(Records from a collection)
====

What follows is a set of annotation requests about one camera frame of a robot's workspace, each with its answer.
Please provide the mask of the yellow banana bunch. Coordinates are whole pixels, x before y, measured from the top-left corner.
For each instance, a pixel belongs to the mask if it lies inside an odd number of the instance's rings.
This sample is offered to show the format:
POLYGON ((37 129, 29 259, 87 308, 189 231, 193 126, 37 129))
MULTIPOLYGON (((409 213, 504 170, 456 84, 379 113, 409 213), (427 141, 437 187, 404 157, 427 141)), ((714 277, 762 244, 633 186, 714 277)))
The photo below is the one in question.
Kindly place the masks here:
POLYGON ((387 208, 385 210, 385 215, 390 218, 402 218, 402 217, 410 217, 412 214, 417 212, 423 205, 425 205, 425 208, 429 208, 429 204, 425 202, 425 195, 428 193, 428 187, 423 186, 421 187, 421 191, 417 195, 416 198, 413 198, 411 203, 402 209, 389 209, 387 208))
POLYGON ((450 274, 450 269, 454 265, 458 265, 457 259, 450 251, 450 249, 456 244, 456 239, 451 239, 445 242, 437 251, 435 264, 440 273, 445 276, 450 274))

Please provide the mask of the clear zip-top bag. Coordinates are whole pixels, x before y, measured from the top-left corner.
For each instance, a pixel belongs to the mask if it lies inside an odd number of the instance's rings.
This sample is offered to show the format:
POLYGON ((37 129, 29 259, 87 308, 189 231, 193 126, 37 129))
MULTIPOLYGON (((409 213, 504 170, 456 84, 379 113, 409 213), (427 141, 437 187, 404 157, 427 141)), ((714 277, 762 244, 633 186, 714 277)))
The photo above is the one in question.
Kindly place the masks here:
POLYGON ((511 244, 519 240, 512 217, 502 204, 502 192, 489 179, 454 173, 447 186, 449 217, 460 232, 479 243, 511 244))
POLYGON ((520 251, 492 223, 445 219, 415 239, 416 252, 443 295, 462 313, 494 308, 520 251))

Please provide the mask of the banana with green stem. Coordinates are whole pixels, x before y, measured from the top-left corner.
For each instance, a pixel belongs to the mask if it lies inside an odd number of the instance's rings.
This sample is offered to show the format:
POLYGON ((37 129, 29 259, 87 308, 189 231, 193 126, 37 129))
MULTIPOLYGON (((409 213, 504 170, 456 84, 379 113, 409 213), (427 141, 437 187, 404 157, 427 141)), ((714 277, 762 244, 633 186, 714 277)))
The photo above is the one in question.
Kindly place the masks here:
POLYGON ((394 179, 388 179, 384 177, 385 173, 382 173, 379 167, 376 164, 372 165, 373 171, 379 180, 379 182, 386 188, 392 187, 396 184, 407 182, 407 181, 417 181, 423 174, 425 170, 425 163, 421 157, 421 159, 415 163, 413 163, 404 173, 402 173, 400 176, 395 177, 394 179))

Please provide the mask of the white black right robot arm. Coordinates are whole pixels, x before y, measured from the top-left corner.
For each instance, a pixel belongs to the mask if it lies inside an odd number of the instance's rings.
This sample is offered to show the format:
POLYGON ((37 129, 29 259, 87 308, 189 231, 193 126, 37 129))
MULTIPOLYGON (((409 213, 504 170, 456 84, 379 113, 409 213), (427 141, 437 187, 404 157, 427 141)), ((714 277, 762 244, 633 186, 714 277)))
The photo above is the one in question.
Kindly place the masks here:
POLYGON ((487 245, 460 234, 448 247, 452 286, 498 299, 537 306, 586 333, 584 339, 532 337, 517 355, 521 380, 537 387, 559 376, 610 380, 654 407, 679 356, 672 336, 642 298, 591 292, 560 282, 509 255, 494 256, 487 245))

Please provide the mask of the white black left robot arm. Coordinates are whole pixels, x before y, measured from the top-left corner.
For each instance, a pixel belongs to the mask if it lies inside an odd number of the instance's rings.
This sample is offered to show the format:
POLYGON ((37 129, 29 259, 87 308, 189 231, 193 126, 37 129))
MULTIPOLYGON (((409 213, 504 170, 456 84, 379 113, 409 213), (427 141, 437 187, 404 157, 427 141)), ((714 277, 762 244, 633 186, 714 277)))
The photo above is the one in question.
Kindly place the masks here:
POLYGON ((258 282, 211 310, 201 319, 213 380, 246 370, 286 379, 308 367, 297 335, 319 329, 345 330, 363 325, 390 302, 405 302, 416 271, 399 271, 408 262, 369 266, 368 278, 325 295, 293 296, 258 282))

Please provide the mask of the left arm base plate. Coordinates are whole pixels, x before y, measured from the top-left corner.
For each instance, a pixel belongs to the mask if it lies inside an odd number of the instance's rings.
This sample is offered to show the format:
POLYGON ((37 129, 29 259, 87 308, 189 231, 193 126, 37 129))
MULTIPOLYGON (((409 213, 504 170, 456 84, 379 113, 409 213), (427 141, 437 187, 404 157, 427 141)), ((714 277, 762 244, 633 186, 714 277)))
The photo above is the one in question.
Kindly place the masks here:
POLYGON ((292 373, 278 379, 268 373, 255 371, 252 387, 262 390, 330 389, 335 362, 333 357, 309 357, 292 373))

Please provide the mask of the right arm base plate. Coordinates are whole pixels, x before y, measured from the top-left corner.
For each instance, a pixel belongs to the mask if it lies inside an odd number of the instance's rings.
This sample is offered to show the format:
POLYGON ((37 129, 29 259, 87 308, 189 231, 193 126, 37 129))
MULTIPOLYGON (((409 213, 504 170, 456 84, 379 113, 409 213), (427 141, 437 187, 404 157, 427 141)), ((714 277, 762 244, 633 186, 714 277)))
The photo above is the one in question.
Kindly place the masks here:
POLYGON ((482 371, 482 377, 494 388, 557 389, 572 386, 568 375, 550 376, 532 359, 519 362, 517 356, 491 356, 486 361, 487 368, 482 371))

====

■ **Work instructions**: Here the job is to transcribe the lines from the first line of the data through the line containing "Please provide the mask of the clear", inclusive, exactly and with nothing else.

■ **Exercise answer**:
What follows is a set of annotation requests about one camera frame of a robot's workspace, each with its answer.
Please provide the mask of the yellow banana bunch. Coordinates are whole pixels, x before y, measured from the top-left corner.
For each instance, a pixel belongs to the mask if it lies inside an odd number of the instance's rings.
This sample is offered to show the format:
POLYGON ((37 129, 29 259, 87 308, 189 231, 193 126, 37 129))
MULTIPOLYGON (((409 213, 504 170, 456 84, 379 113, 409 213), (427 141, 437 187, 404 157, 427 141)), ((714 277, 762 244, 633 186, 714 277)))
The photo below is the one in question.
Kindly place the masks here:
POLYGON ((387 208, 385 210, 385 215, 390 218, 402 218, 402 217, 410 217, 412 214, 417 212, 423 205, 425 205, 425 208, 429 208, 429 204, 425 202, 425 195, 428 193, 428 187, 423 186, 421 187, 421 191, 417 195, 416 198, 413 198, 411 203, 402 209, 389 209, 387 208))
POLYGON ((450 274, 450 269, 454 265, 458 265, 457 259, 450 251, 450 249, 456 244, 456 239, 451 239, 445 242, 437 251, 435 264, 440 273, 445 276, 450 274))

Please provide the mask of the clear zip-top bag. Coordinates are whole pixels, x before y, measured from the top-left corner.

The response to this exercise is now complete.